Thursday, December 3, 2009

On Social Tact: Handling Confrontation

Last night a couple of friends staged a little mini-intervention for me. They were concerned about certain lifestyle choices that they thought I was making. That part was cleared up quite quickly and easily since it was just a misunderstanding. In addition to that, they also let me know that something I did a couple of weeks ago really offended another friend of mine. Until they said something, I honestly had no idea that he was so offended. I have seen him quite a number of times since the incident, and not once did he say anything or convey that I had really offended him. To hear that he had an issue with me that he hadn't talked about really surprised me, since overall I view him as a very bold, assertive and direct sort of person. In fact, as I thought it more, I felt really angry that he hadn't said anything.

Let's be honest. Even in the best of relationships, occasionally tension comes between two people. Sometimes a person is offended by something their friend said or did. That's normal and natural. The question is, what is the best way to handle an offense? Fundamentally, there are three basic approaches to dealing with grudges. You can directly confront your friend about the issue, indirectly handle the problem through passive-aggressive behavior or gossiping, or avoid dealing with the issue completely.

In the case of minor irritations avoiding the issue might work, but with any serious offense or grudge, it is a horrible choice. Resentment builds internally and eventually will harm the relationship, lead to mental problems or result in an emotional blowup. Since all three of those are utterly undesirable, avoiding the issue is a horrible option. More specifically, it is an illusory option, since not dealing with things just means that they will be dealt with later in a much uglier way.

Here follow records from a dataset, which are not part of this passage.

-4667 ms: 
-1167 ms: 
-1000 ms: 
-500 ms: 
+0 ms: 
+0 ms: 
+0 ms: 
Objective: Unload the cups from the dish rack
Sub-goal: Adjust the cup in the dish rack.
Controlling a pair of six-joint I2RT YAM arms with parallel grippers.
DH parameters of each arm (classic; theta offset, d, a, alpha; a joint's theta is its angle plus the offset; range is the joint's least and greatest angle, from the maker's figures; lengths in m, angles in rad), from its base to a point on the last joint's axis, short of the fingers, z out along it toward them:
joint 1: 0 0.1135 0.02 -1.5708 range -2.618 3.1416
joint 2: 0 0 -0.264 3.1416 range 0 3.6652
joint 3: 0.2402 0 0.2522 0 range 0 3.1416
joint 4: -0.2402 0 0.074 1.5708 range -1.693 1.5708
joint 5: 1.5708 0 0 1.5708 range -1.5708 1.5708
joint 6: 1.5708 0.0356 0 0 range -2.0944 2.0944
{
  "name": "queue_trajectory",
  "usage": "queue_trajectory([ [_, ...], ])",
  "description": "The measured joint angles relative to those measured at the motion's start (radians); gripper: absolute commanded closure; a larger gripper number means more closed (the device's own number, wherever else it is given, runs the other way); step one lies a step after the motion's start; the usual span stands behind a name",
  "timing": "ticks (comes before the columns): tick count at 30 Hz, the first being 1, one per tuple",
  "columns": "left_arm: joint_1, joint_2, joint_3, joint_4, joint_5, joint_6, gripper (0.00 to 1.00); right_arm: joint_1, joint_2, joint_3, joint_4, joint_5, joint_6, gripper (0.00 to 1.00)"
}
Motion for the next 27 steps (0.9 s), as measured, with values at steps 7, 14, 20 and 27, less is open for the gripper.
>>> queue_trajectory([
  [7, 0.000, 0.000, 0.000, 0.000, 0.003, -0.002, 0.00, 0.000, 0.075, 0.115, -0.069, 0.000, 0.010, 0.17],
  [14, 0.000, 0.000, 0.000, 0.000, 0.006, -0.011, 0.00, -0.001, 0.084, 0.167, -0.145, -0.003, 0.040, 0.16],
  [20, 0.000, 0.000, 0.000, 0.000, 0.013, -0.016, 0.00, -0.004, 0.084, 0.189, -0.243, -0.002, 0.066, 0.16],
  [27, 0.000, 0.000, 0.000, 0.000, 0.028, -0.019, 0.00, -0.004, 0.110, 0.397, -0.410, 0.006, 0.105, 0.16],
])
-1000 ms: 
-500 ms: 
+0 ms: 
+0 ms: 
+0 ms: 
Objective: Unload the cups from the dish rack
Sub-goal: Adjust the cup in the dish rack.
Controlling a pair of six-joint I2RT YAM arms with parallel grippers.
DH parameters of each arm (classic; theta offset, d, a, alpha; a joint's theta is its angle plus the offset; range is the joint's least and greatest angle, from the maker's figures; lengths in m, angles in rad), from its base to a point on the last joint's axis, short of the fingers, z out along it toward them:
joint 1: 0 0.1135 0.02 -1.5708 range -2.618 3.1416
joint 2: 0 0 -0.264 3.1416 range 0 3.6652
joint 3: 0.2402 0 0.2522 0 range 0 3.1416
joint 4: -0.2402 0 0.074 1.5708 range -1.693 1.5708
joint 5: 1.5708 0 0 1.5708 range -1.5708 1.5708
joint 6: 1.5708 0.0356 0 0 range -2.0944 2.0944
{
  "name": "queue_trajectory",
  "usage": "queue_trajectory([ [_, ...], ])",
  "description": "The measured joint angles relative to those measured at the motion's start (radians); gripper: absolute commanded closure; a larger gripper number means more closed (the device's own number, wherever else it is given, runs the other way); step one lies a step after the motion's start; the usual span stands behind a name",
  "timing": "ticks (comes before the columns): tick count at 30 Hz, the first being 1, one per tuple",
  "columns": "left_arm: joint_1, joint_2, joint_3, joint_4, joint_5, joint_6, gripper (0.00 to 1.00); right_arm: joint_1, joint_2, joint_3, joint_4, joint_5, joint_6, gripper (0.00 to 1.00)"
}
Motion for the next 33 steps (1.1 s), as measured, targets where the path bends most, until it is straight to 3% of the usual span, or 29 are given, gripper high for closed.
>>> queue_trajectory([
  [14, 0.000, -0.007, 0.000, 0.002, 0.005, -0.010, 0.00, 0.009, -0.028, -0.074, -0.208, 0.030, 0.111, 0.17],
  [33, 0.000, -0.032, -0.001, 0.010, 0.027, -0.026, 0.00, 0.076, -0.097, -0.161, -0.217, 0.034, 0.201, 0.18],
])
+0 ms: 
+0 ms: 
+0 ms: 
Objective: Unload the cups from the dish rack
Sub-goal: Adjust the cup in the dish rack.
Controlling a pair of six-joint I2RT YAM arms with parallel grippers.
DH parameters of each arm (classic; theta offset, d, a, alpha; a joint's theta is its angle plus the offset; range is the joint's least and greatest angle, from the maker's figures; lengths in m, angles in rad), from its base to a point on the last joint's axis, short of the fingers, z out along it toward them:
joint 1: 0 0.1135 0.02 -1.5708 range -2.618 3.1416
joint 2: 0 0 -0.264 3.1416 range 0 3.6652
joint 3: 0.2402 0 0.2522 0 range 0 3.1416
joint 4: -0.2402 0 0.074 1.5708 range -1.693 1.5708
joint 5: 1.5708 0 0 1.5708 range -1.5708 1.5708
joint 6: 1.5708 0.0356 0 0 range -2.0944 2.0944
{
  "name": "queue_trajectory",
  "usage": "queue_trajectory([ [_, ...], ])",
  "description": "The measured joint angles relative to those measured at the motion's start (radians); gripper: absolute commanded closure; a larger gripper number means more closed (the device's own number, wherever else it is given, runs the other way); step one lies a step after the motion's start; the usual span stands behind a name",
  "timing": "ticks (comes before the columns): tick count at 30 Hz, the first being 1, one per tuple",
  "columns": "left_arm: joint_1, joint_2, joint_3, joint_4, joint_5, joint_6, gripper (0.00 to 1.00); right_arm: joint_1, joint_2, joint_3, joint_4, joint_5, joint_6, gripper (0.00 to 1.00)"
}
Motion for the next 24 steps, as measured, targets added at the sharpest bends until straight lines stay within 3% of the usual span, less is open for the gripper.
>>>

Directly confronting your friend is the scariest option, but also the most cathartic. The best way to handle confrontation is to be clear and direct about specifically what behavior bothered you and why. At the same time, the tone of the confrontation should be positive and non-condemning. In many cases, offenses are simply the result of miscommunication or misunderstanding and can be cleared up fairly painlessly. In other cases, an offense may have been a mistake, and a simple apology is all that is needed. In the rare case of a perpetual or serious issue, while the air may not be cleared immediately, at least everything is in the open and there are no mind games or misconceptions about the disharmony. Handling confrontation directly and in a positive manner is a scary option which takes a good amount of courage, but it also leads to the best results and the least emotional fallout or social collateral damage.

Indirectly handling the issue is the coward's way out. Engaging in passive-aggressive behaviors creates a major emotional rift in the relationship, which often causes more harm than the original offense. By expecting your friend to read your mind or just "know" something is wrong you refuse to take responsiblity for your own emotional state and for the condition of the relationship, placing the burden entirely on your friend's shoulders. Alternately, gossiping to other friends about the issue causes social damage and alienation. Eventually, when the gossip circle has completed its rounds, irreparable damage has been done, and the devastation far exceeds the original offense. At that point the direct confrontation will certainly be more heated and emotional than handling things directly up front would have been.

As such, I'm quite disappointed with my friend. He could have come to me directly and things would have been settled easily in five minutes time with a simple apology. But, instead of having the balls to tell me that something I had done bothered him, he chose to gossip about it and pretend that everything was okay between him and I, just because he was afraid that things would be "awkward" between us if he said anything. For most Americans, I would expect them to take the coward's route. As a nation, we are too passive and fearful to confront people openly and honestly, the way we should. In my friend's case I am surprised, because normally he seems quite courageous, assertive and masculine in his interactions. Hopefully, this was simply an odd abnormality. In any case, the next time I see him I will confront him directly about the issue and quickly clear things up. Directly handling confrontation is the most caring and courageous way to deal with things. Insipid mind games or destructive social gossip are both cowardly and wimpy ways to deal with offenses.

4 comments:

  1. Eh, I see this more and more. I chalk it up to the feminization of the American male.

    ReplyDelete
  2. "In fact, as I thought it more, I felt really angry that he hadn't said anything."

    "Indirectly handling the issue is the coward's way out."

    "As such, I'm quite disappointed with my friend."

    "But, instead of having the balls to tell me"

    "cowardly and wimpy ways"


    I can see why your friend didn't say anything.